## WHAT THE TASK REQUIRES
Each line from the start of the listing below through the line containing "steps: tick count" should be reproduced exactly, with no others.

BEGIN INFORMATION PROVIDED

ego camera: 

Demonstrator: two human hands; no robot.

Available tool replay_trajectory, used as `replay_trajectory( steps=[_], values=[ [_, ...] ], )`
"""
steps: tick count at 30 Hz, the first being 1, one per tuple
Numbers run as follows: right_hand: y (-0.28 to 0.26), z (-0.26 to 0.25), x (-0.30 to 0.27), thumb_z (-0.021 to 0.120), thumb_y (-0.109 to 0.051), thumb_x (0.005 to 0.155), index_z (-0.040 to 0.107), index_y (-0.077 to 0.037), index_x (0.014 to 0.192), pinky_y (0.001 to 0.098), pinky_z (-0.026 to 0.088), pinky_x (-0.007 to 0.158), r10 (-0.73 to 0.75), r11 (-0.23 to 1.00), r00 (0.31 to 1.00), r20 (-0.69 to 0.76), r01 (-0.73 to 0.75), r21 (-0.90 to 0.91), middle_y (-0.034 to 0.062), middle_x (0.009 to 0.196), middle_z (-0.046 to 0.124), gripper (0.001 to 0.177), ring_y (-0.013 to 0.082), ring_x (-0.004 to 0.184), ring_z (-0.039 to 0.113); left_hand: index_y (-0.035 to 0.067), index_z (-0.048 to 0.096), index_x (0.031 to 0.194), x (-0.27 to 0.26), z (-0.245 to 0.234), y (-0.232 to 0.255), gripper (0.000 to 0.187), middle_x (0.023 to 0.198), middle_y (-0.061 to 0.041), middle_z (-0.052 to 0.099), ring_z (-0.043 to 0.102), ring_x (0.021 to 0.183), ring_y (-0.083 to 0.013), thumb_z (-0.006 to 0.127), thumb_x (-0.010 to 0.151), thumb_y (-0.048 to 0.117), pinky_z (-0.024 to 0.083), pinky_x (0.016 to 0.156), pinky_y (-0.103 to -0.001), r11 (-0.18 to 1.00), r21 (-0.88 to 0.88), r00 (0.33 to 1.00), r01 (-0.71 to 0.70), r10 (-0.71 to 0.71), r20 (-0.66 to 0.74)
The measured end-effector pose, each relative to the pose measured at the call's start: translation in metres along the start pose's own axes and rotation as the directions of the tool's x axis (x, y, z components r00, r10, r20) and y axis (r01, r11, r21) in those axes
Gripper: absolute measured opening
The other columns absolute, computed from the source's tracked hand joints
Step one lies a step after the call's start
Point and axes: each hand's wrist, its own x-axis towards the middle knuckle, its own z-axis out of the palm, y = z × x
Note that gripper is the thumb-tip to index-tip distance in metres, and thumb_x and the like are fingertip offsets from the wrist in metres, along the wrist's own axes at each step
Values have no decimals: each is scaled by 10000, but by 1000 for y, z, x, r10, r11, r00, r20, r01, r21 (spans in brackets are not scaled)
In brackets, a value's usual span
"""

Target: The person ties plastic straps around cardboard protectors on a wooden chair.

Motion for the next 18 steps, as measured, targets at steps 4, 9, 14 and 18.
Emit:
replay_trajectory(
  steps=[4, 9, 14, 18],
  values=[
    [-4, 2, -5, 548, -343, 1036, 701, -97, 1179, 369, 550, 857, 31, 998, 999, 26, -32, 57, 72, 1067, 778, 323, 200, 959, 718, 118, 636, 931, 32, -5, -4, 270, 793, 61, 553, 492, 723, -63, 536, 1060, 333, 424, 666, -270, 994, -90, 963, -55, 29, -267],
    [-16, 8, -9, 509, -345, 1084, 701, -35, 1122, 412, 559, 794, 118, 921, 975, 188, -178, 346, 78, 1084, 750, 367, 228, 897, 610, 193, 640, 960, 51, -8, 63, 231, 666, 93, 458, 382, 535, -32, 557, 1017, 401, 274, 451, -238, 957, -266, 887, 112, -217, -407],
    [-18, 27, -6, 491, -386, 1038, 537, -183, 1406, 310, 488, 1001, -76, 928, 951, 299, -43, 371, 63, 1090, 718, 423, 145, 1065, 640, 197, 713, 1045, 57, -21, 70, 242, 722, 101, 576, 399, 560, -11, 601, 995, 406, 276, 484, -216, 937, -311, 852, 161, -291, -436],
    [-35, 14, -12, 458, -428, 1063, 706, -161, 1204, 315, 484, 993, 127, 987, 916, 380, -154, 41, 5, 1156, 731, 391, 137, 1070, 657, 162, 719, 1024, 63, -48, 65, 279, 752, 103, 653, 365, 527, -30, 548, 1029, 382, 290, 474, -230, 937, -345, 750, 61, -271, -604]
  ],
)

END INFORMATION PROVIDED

## EXERCISE OUTPUT
ego camera: 

Demonstrator: two human hands; no robot.

Available tool replay_trajectory, used as `replay_trajectory( steps=[_], values=[ [_, ...] ], )`
"""
steps: tick count at 30 Hz, the first being 1, one per tuple

The answer has been written out completely.